O agora ex-ministro foi repreendido, depois de questionar o papel da China na origem do vírus. Por pressão do governo, o livro acabou editado em sua versão final. Um dos trechos removidos afirmava que a tese de vazamento laboratorial era a mais plausível para a origem do vírus: “Imagine que houvesse o surgimento de um novo vírus mortal em Wiltshire e nós revelássemos o fato de que o surgimento “apenas por acaso” aconteceu perto de um lugar chamado Port Down. As pessoas ririam de nós até não poder mais”, ele comparava. Port Down é sede do laboratório avançado (e secreto) do Ministério da Defesa Britânico. O trecho é uma referência ao Instituto de Virologia de Wuhan, na China, que fica a poucos quilômetros de onde os primeiros pacientes da covid-19 foram detectados.

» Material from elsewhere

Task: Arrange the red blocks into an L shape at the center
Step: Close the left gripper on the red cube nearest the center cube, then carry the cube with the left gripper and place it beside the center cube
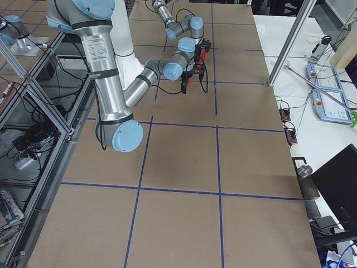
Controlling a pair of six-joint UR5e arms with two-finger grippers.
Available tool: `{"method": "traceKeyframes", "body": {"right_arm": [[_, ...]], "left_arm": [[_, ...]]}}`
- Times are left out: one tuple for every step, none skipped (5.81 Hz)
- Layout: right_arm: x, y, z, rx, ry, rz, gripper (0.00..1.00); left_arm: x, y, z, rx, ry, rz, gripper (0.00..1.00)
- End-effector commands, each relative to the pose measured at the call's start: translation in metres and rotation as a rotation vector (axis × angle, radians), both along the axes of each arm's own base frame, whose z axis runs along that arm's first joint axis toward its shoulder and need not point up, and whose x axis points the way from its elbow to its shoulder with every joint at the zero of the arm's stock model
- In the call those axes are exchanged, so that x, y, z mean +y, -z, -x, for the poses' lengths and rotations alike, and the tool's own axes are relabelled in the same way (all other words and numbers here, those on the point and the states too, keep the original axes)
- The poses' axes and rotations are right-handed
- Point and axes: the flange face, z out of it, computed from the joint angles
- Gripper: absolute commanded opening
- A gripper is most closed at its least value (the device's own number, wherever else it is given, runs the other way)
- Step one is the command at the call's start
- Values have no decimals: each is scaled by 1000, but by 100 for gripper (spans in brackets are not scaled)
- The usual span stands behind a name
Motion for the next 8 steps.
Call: {"method": "traceKeyframes", "body": {"right_arm": [[0,-1,0,1,-1,1,100],[0,-2,-1,3,1,0,100],[-1,-3,-3,4,-2,2,100],[1,4,-6,-7,-16,1,100],[-1,-2,-5,5,-19,6,100],[0,-1,-5,4,-19,5,100],[1,-2,-6,4,-20,6,100],[0,-2,-6,4,-22,7,100]], "left_arm": [[0,5,-1,18,2,-11,6],[-3,30,-3,45,34,-11,0],[-14,61,-10,55,88,-39,0],[-29,71,-32,42,178,26,0],[-30,85,-41,50,201,57,0],[-19,92,-54,55,199,78,0],[-4,99,-69,53,210,103,0],[11,99,-81,51,223,121,0]]}}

Caso emblemáticoPara Hélio Angotti, que é doutor em medicina e foi secretário de Ciência, Tecnologia, Inovação e Insumos Estratégicos do Ministério da Saúde durante a gestão de Jair Bolsonaro, o caso do Reino Unido é emblemático. “Não digo em específico que o ministro da Saúde do Reino Unido tenha ambicionado prejudicar alguém, mas provavelmente acabou servindo aos interesses de quem não se importava nem um pouco com o bem do próximo. E, de fato, a mentira nunca será uma boa opção ao lidar com crises de saúde pública”, diz.

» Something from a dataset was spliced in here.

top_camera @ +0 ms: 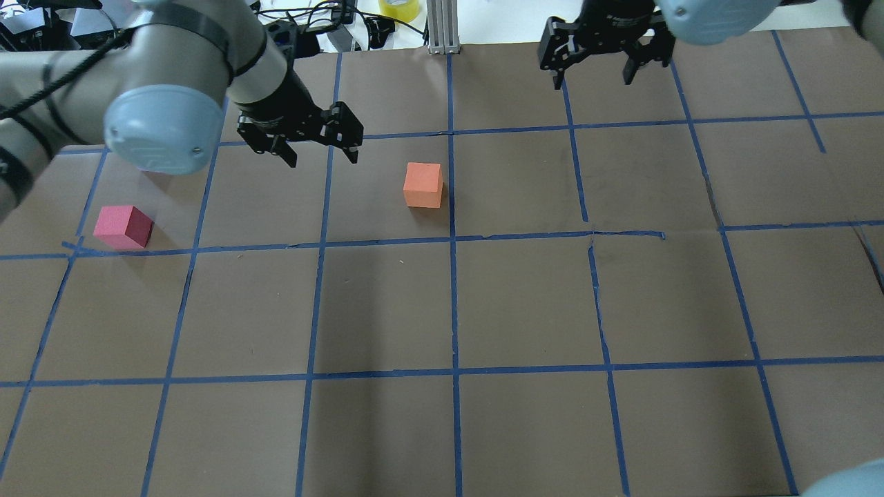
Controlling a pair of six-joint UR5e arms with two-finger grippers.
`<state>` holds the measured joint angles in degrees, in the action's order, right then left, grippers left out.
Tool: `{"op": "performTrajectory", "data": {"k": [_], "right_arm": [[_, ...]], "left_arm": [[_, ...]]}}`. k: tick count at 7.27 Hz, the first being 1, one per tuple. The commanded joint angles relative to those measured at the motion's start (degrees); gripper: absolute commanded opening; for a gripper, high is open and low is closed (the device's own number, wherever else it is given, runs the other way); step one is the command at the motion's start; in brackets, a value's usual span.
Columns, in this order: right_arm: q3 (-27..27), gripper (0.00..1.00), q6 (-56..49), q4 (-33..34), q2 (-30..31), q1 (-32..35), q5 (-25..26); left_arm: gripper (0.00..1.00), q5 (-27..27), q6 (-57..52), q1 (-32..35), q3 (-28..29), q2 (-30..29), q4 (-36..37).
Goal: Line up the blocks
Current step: 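Release the orange cube and raise the right gripper while the left arm reaches over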
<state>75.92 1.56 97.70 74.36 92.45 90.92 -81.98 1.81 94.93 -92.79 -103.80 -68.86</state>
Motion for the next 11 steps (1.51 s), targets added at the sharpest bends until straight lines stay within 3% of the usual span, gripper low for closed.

Se isso aconteceu no Reino Unido, um país de longa tradição democrática e que se orgulha do profissionalismo do seu serviço público, não é difícil imaginar como outros governos acobertaram informações sobre a pandemia.
O também médico Raphael Câmara, que foi de Atenção Primária à Saúde no Ministério da Saúde, não tem dúvidas de que, se as mensagens privadas de outros governantes durante a pandemia viessem a público, o conteúdo seria semelhante. “A pandemia foi muito politizada, e ficou automático que a esquerda era a favor dos lockdowns, e a direita era contra. Com isso, não se conseguia fazer um debate científico sério”, ele diz, antes de complementar: “Como a maior parte dos influenciadores de saúde e da imprensa são de esquerda, tomou-se isso (a defesa dos lockdowns) como verdade absoluta”, afirma.
Para Angotti, a lição dos desmandos da pandemia é a necessidade de mais vigilância sobre o que fazem os governos em nome de abstrações como “saúde pública”: “Misturar politicagem barata com saúde e ciência é uma péssima ideia, que pode terminar muitas vezes custando caro em vidas humanas”.